Task to carry out:
Take the material below and output exactly the run of lines from the one containing "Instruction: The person" down to the one containing "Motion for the", with both included.

Available data:
___

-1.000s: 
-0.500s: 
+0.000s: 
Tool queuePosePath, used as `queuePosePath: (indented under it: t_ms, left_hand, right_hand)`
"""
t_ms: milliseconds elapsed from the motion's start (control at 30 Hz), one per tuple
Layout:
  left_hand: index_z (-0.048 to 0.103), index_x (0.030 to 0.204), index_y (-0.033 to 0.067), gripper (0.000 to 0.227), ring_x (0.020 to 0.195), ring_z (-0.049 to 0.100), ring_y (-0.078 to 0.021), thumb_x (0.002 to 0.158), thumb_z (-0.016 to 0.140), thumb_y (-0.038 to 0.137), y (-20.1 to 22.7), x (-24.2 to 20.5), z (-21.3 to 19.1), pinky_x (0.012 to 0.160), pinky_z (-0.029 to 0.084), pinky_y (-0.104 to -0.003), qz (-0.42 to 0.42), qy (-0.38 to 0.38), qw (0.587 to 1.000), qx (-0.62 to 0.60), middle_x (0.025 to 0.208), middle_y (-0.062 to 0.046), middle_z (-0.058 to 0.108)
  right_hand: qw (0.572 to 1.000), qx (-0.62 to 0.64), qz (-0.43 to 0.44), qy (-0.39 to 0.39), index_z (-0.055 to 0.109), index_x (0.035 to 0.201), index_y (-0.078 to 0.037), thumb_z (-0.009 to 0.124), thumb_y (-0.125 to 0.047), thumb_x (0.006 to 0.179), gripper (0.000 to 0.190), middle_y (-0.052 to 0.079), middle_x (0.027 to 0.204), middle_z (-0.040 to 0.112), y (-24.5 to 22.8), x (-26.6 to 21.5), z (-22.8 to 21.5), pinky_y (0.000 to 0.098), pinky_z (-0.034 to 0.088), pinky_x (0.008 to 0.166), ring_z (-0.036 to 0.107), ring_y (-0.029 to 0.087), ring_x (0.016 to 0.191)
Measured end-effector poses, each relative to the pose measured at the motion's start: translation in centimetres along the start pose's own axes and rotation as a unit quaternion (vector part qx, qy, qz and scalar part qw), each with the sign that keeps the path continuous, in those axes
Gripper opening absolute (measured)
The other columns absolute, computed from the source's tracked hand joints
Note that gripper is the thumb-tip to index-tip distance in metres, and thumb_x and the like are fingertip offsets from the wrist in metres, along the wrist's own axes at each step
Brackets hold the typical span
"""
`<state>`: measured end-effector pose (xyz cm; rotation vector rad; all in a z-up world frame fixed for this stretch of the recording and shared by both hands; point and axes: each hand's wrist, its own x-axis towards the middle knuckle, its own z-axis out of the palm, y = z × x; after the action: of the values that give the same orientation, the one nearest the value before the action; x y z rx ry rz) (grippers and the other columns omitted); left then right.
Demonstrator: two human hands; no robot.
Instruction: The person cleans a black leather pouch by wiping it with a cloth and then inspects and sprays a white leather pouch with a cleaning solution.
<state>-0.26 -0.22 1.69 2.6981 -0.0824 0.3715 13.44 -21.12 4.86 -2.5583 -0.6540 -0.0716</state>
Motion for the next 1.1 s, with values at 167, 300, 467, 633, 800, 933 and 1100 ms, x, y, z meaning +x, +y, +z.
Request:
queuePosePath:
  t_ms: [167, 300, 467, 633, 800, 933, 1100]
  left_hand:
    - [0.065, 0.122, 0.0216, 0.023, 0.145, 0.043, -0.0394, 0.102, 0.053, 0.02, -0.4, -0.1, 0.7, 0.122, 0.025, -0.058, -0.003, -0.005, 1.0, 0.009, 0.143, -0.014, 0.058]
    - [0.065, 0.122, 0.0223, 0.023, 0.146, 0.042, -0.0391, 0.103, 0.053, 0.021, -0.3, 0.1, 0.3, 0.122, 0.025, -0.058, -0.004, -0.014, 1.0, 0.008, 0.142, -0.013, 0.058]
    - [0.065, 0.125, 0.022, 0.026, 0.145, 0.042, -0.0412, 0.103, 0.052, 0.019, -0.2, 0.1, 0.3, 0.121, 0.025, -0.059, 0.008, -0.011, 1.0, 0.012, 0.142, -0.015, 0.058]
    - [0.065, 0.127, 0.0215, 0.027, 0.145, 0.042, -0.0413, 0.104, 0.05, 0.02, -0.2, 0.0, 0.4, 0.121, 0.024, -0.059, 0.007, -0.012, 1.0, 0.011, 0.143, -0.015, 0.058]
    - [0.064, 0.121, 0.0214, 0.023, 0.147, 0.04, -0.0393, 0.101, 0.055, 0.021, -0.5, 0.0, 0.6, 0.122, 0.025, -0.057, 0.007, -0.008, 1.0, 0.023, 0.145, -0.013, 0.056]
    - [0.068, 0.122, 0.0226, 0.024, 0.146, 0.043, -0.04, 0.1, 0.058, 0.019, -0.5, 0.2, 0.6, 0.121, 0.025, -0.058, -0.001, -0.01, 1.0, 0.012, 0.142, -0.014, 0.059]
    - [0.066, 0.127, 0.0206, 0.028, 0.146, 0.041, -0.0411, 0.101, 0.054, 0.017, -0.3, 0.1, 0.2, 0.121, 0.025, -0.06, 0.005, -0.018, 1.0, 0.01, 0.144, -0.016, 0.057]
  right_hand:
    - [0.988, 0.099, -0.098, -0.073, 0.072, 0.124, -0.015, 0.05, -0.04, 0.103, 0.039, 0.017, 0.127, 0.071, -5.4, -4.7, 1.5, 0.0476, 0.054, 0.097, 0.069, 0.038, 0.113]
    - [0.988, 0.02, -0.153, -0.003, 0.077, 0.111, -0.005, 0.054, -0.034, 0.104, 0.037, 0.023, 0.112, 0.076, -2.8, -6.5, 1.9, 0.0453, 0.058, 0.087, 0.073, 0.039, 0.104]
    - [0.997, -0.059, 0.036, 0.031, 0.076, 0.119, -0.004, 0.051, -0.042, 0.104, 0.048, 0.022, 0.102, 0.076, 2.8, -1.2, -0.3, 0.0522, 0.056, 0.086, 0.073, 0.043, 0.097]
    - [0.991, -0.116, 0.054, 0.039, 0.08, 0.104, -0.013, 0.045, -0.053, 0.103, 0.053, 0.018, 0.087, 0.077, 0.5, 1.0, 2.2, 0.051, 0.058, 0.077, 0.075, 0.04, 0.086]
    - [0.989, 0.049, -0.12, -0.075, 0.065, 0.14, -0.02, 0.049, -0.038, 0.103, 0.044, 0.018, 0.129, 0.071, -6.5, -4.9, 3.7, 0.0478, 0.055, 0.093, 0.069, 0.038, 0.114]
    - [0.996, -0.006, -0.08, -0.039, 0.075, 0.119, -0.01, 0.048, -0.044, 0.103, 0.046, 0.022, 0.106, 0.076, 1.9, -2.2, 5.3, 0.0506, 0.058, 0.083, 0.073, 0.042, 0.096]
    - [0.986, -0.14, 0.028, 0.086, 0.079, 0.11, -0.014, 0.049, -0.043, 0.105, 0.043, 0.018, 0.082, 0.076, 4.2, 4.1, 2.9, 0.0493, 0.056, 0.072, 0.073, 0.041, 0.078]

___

Answer space:
Instruction: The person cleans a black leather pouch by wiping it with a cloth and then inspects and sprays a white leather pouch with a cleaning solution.
<state>-0.26 -0.22 1.69 2.6981 -0.0824 0.3715 13.44 -21.12 4.86 -2.5583 -0.6540 -0.0716</state>
Motion for the next 1.1 s, with values at 167, 300, 467, 633, 800, 933 and 1100 ms, x, y, z meaning +x, +y, +z.

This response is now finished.